* **WHAT IS REQUIRED**
Print the complete listing so that it matches the original exactly.

* **INFORMATION SUPPLIED**
◇ ◇ ◇

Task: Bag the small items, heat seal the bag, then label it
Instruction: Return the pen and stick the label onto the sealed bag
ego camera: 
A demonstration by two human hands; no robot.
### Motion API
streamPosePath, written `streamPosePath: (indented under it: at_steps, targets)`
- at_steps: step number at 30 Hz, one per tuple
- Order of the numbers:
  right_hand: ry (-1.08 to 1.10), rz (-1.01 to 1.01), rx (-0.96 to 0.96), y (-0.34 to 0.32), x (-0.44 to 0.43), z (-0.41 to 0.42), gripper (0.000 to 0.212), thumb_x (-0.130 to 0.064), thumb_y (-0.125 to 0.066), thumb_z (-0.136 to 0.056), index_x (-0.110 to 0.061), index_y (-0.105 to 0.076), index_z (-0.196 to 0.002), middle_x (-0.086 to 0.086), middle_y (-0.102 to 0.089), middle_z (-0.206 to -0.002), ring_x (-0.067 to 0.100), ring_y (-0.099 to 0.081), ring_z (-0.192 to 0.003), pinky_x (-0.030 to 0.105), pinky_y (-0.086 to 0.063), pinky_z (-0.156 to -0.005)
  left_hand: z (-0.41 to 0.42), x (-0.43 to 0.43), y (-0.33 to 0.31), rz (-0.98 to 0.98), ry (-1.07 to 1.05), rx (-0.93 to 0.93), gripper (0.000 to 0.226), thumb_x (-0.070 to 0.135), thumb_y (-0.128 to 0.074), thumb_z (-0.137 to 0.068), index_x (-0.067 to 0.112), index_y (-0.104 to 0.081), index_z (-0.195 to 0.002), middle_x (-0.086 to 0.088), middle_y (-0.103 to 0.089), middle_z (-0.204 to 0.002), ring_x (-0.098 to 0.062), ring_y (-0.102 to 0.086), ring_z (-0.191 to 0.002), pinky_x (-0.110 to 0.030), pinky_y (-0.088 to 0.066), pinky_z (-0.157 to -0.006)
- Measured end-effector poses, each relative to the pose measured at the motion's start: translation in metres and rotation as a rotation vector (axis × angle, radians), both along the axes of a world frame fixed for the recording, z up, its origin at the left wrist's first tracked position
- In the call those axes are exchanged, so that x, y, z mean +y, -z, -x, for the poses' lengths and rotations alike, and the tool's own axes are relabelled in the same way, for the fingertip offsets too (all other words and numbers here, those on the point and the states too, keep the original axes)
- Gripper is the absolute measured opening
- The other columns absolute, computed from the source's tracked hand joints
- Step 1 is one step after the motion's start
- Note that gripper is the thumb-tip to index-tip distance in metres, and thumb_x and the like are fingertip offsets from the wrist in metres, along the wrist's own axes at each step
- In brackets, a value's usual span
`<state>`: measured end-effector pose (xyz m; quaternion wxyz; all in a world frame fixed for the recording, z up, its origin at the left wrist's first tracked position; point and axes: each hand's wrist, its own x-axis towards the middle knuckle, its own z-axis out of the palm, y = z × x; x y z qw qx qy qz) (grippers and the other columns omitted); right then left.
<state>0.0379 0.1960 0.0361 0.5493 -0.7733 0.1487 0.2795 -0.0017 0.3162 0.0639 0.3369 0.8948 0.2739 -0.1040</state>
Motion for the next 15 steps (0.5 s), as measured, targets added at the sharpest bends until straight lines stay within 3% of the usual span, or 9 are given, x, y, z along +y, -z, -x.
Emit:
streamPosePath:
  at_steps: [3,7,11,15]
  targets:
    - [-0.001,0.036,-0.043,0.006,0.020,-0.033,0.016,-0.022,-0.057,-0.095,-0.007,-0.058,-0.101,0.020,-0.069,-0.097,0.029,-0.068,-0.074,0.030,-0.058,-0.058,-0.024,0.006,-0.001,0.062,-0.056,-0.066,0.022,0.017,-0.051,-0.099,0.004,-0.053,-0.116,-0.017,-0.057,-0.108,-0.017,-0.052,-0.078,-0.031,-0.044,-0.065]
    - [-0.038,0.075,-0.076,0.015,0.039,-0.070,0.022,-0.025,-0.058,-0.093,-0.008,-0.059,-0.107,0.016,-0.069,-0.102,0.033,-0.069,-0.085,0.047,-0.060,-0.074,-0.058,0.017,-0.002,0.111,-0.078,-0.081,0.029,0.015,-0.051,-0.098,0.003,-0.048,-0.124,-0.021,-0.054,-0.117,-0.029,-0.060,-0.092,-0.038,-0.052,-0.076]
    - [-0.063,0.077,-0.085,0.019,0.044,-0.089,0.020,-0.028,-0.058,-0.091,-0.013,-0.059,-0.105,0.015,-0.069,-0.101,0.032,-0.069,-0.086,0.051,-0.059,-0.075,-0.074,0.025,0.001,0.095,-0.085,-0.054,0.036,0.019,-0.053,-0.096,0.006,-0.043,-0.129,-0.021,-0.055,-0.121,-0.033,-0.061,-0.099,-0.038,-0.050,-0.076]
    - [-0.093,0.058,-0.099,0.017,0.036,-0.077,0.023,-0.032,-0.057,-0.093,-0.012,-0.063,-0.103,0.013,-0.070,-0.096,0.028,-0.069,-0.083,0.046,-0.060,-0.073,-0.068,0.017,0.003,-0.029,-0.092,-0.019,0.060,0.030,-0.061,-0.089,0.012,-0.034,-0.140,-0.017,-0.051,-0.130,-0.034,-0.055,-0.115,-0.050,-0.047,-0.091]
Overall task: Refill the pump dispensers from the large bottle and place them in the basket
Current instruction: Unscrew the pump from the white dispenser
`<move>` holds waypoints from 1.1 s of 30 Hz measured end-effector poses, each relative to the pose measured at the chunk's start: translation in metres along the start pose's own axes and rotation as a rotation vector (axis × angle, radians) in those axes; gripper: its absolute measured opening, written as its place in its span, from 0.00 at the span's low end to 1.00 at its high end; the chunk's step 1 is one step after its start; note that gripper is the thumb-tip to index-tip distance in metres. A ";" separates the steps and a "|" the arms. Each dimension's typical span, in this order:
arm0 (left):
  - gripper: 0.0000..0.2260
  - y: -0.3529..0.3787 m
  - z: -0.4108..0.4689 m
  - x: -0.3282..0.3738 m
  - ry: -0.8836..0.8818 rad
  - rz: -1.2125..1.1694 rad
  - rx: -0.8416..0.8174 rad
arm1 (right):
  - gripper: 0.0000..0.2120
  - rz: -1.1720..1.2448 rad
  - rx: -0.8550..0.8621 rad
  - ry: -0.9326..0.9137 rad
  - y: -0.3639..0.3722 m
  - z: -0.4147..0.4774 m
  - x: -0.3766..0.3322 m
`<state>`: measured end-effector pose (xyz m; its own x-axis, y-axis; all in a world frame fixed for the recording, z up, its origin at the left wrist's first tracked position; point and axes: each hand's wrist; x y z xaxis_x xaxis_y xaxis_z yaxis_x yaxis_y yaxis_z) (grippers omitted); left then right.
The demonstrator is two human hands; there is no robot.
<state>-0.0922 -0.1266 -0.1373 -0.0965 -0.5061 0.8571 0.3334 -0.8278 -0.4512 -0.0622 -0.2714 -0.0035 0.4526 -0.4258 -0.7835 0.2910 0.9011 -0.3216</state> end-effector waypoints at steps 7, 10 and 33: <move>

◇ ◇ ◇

* **ANSWER AREA**
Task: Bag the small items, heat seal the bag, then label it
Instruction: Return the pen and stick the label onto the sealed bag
ego camera: 
A demonstration by two human hands; no robot.
### Motion API
streamPosePath, written `streamPosePath: (indented under it: at_steps, targets)`
- at_steps: step number at 30 Hz, one per tuple
- Order of the numbers:
  right_hand: ry (-1.08 to 1.10), rz (-1.01 to 1.01), rx (-0.96 to 0.96), y (-0.34 to 0.32), x (-0.44 to 0.43), z (-0.41 to 0.42), gripper (0.000 to 0.212), thumb_x (-0.130 to 0.064), thumb_y (-0.125 to 0.066), thumb_z (-0.136 to 0.056), index_x (-0.110 to 0.061), index_y (-0.105 to 0.076), index_z (-0.196 to 0.002), middle_x (-0.086 to 0.086), middle_y (-0.102 to 0.089), middle_z (-0.206 to -0.002), ring_x (-0.067 to 0.100), ring_y (-0.099 to 0.081), ring_z (-0.192 to 0.003), pinky_x (-0.030 to 0.105), pinky_y (-0.086 to 0.063), pinky_z (-0.156 to -0.005)
  left_hand: z (-0.41 to 0.42), x (-0.43 to 0.43), y (-0.33 to 0.31), rz (-0.98 to 0.98), ry (-1.07 to 1.05), rx (-0.93 to 0.93), gripper (0.000 to 0.226), thumb_x (-0.070 to 0.135), thumb_y (-0.128 to 0.074), thumb_z (-0.137 to 0.068), index_x (-0.067 to 0.112), index_y (-0.104 to 0.081), index_z (-0.195 to 0.002), middle_x (-0.086 to 0.088), middle_y (-0.103 to 0.089), middle_z (-0.204 to 0.002), ring_x (-0.098 to 0.062), ring_y (-0.102 to 0.086), ring_z (-0.191 to 0.002), pinky_x (-0.110 to 0.030), pinky_y (-0.088 to 0.066), pinky_z (-0.157 to -0.006)
- Measured end-effector poses, each relative to the pose measured at the motion's start: translation in metres and rotation as a rotation vector (axis × angle, radians), both along the axes of a world frame fixed for the recording, z up, its origin at the left wrist's first tracked position
- In the call those axes are exchanged, so that x, y, z mean +y, -z, -x, for the poses' lengths and rotations alike, and the tool's own axes are relabelled in the same way, for the fingertip offsets too (all other words and numbers here, those on the point and the states too, keep the original axes)
- Gripper is the absolute measured opening
- The other columns absolute, computed from the source's tracked hand joints
- Step 1 is one step after the motion's start
- Note that gripper is the thumb-tip to index-tip distance in metres, and thumb_x and the like are fingertip offsets from the wrist in metres, along the wrist's own axes at each step
- In brackets, a value's usual span
`<state>`: measured end-effector pose (xyz m; quaternion wxyz; all in a world frame fixed for the recording, z up, its origin at the left wrist's first tracked position; point and axes: each hand's wrist, its own x-axis towards the middle knuckle, its own z-axis out of the palm, y = z × x; x y z qw qx qy qz) (grippers and the other columns omitted); right then left.
<state>0.0379 0.1960 0.0361 0.5493 -0.7733 0.1487 0.2795 -0.0017 0.3162 0.0639 0.3369 0.8948 0.2739 -0.1040</state>
Motion for the next 15 steps (0.5 s), as measured, targets added at the sharpest bends until straight lines stay within 3% of the usual span, or 9 are given, x, y, z along +y, -z, -x.
Emit:
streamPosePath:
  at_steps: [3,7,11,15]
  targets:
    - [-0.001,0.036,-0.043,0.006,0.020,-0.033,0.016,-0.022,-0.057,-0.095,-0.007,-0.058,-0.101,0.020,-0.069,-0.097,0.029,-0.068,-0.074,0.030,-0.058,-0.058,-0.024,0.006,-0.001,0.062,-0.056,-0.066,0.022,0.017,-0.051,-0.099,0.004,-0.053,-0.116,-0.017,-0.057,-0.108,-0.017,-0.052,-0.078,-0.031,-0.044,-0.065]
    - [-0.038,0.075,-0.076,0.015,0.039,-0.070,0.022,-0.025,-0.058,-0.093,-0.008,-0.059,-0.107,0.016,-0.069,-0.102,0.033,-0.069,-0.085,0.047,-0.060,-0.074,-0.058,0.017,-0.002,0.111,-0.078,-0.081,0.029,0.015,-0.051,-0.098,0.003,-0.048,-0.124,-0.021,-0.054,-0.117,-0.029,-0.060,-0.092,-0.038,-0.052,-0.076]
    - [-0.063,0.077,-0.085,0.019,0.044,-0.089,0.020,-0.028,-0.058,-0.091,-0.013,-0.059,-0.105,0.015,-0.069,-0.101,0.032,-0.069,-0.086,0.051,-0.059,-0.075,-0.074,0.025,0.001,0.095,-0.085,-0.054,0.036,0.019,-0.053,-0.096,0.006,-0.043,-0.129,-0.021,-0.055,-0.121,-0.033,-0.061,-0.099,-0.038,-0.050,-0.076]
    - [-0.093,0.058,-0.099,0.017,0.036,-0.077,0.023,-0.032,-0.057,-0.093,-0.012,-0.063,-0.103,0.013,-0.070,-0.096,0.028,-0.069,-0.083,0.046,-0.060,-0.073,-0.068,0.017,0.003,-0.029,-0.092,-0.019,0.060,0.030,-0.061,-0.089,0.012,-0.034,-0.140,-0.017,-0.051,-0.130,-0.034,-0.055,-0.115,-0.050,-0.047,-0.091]
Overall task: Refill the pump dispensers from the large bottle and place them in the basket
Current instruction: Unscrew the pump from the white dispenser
`<move>` holds waypoints from 1.1 s of 30 Hz measured end-effector poses, each relative to the pose measured at the chunk's start: translation in metres along the start pose's own axes and rotation as a rotation vector (axis × angle, radians) in those axes; gripper: its absolute measured opening, written as its place in its span, from 0.00 at the span's low end to 1.00 at its high end; the chunk's step 1 is one step after its start; note that gripper is the thumb-tip to index-tip distance in metres. A ";" separates the steps and a "|" the arms. Each dimension's typical span, in this order:
arm0 (left):
  - gripper: 0.0000..0.2260
  - y: -0.3529..0.3787 m
  - z: -0.4108..0.4689 m
  - x: -0.3282..0.3738 m
  - ry: -0.8836..0.8818 rad
  - rz: -1.2125..1.1694 rad
  - rx: -0.8416..0.8174 rad
arm1 (right):
  - gripper: 0.0000..0.2120
  - rz: -1.1720..1.2448 rad
  - rx: -0.8550..0.8621 rad
  - ry: -0.9326..0.9137 rad
  - y: -0.3639..0.3722 m
  - z: -0.4147..0.4774 m
  - x: -0.3766..0.3322 m
`<state>`: measured end-effector pose (xyz m; its own x-axis, y-axis; all in a world frame fixed for the recording, z up, its origin at the left wrist's first tracked position; point and axes: each hand's wrist; x y z xaxis_x xaxis_y xaxis_z yaxis_x yaxis_y yaxis_z) (grippers omitted); left then right.
The demonstrator is two human hands; there is no robot.
<state>-0.0922 -0.1266 -0.1373 -0.0965 -0.5061 0.8571 0.3334 -0.8278 -0.4512 -0.0622 -0.2714 -0.0035 0.4526 -0.4258 -0.7835 0.2910 0.9011 -0.3216</state> end-effector waypoints at steps 7, 10 and 33: <move>

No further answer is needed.